Each ref produced by a retry attempt will have attempt, max_retries, and prior_errors stamped by the Retried monad layer.
When to use
Use retry for any task that calls external APIs, performs file I/O, or must produce structured output. Combining retry with declared_type is the most reliable way to get well-formed JSON or code from an agent.
guard
Enforce monadic conditions. Inspects a ref's monad-layer metadata and either passes the ref through unchanged or returns an error. Use at pipeline boundaries to enforce policies before passing results to downstream systems.
Signature
guard(
ref, # a ref dict
check, # "validated" | "budget" | "classification" | "encrypted" | "exists"
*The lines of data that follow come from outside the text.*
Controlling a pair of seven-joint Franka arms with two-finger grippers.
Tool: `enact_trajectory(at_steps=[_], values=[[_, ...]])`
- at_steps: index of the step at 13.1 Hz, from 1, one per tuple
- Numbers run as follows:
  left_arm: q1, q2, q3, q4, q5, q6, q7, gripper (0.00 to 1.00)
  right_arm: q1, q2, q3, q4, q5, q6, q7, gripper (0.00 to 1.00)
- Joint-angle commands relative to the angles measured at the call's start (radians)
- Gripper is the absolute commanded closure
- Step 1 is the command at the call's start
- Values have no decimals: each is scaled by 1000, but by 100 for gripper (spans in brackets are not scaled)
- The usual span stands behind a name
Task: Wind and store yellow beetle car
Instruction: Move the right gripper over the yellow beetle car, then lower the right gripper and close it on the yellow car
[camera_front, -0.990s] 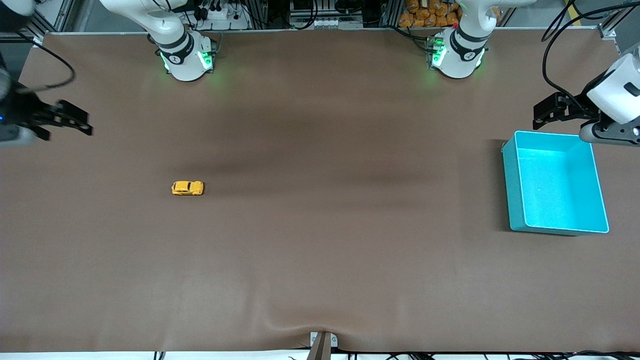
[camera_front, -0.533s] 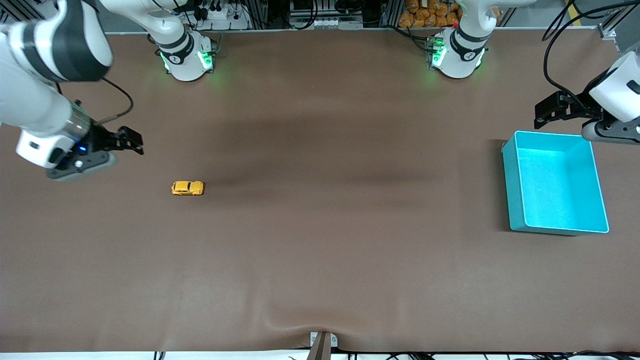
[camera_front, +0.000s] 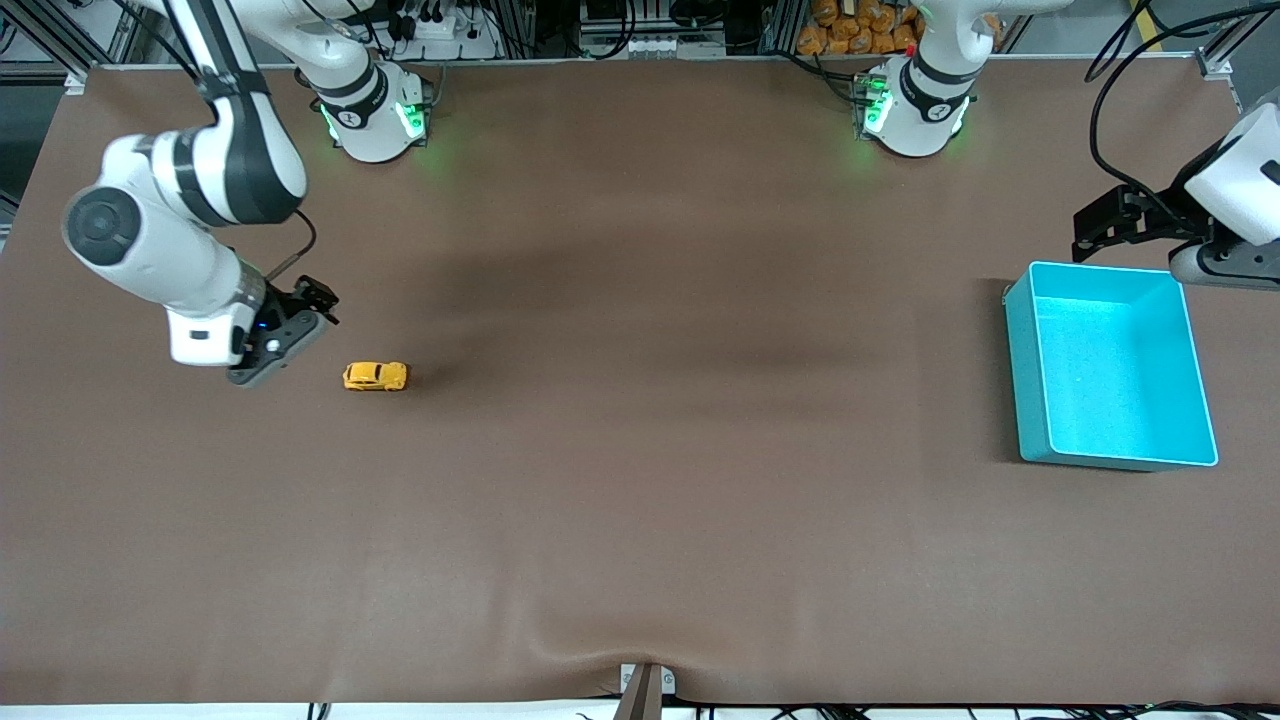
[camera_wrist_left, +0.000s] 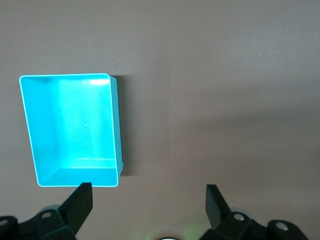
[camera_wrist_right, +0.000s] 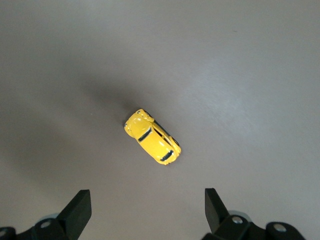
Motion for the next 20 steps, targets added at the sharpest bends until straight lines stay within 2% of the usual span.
enact_trajectory(at_steps=[1,3,6,9,11,13,20], values=[[6,-7,0,-8,3,15,-8,0,11,38,-3,-45,-12,103,-206,0],[6,-7,0,-8,3,14,-8,0,11,79,-4,-65,-12,187,-387,0],[6,-7,2,-6,3,14,-10,0,11,136,-3,-67,-12,226,-544,5],[6,-6,2,-6,3,14,-8,0,11,186,-3,-65,-12,264,-649,18],[6,2,2,-5,1,14,-8,0,11,209,-3,-65,-12,274,-659,25],[9,2,2,-2,0,15,-8,0,12,225,-3,-65,-10,280,-659,27],[23,9,2,-3,0,44,-8,0,30,272,-3,-67,-10,350,-659,25]])
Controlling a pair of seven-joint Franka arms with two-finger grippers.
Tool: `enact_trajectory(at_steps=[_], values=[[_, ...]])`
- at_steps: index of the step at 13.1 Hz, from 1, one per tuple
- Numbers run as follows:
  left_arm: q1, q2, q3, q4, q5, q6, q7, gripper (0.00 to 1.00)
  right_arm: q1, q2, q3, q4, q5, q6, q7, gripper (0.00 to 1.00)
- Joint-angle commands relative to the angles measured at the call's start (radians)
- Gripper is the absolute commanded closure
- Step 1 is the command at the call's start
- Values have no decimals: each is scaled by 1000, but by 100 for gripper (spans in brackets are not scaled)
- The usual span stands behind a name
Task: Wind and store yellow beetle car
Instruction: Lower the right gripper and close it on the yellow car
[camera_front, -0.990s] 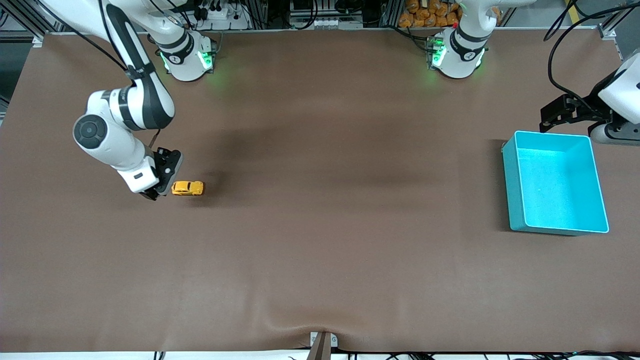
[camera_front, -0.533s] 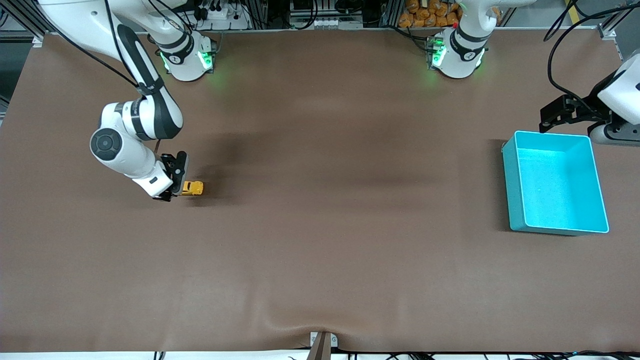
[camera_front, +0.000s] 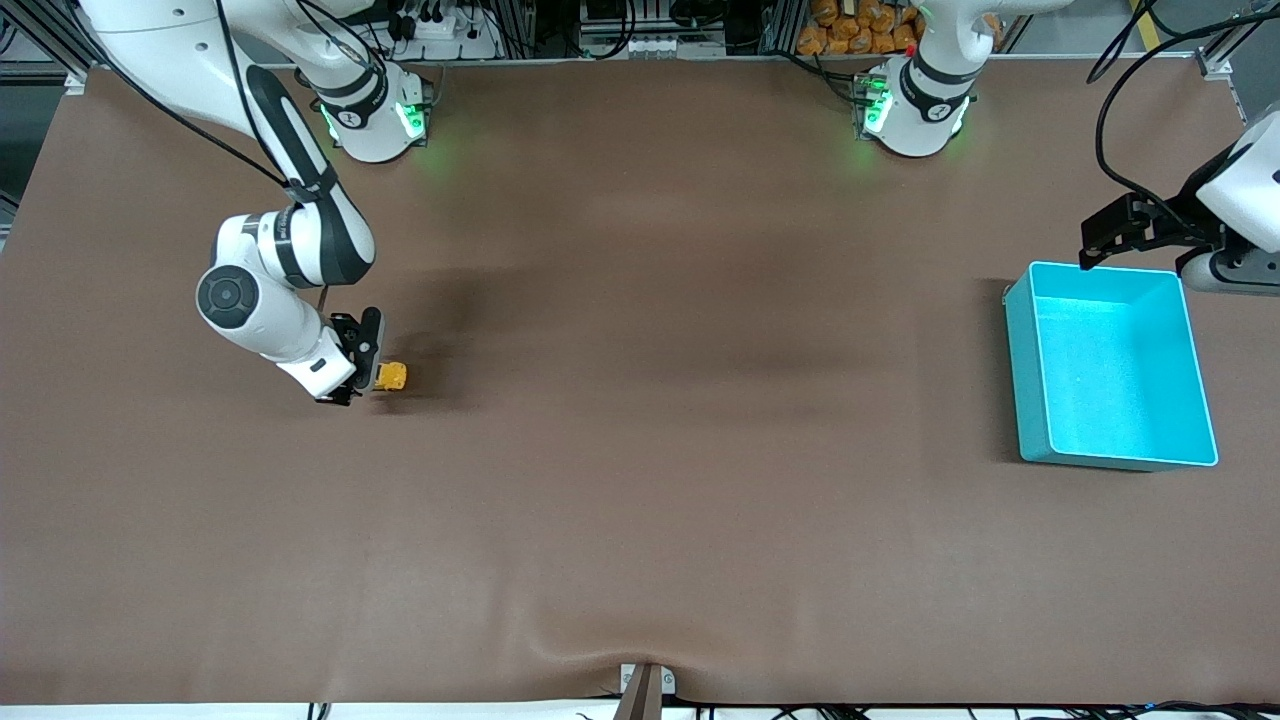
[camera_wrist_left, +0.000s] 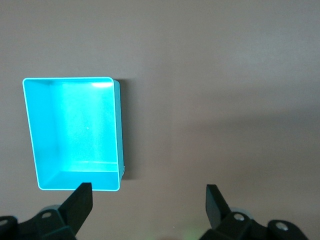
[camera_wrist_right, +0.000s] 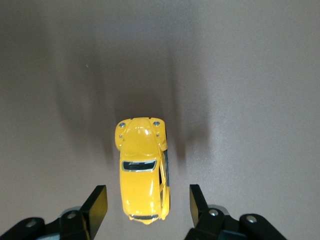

value? # check-specific comparison value
) -> ref (if guard passes) | error dict
Checks
| Check | What it enforces | value meaning |
|---|---|---|
validated |
validation_verdict == "VALID" |
Optional: expected validated_as type |
budget |
remaining >= 0 (not over budget) |
Optional: minimum required remaining USD |
classification |
level_numeric <= threshold |
Required: maximum allowed level_numeric |
encrypted |
key_id and algorithm are present |
Optional: required key_id |
exists |
output_dir is on disk and non-empty |
— |
Example: Validate before delivery
{
"tool": "guard",
"arguments": {
"ref": { "ref": "run-9b2c/agent-3f7a", "validated_as": "json", "validation_verdict": "VALID" },
"check": "validated",
"value": "json"
}
}
Example: Budget check before an expensive stage
{
"tool": "guard",
"arguments": {
"ref": { "ref": "run-9b2c/agent-3f7a", "remaining": 0.42, "limit": 1.00 },
"check": "budget",
"value": "0.25"
}
}
Example: Enforce classification ceiling
{
"tool": "guard",
"arguments": {
"ref": { "ref": "run-9b2c/agent-3f7a", "level": "internal", "level_numeric": 2 },
"check": "classification",
"value": "3"
}
}
When to use
Insert guard calls at decision points in multi-stage pipelines: before passing results to an external system, before an expensive synthesis step, or wherever a policy violation should halt execution rather than produce a silent bad result.
Composing guards
guard returns the ref unchanged on success, so you can chain multiple guards in sequence — guard for validated, then guard for budget, then guard for encrypted — before passing a ref to a final delivery step.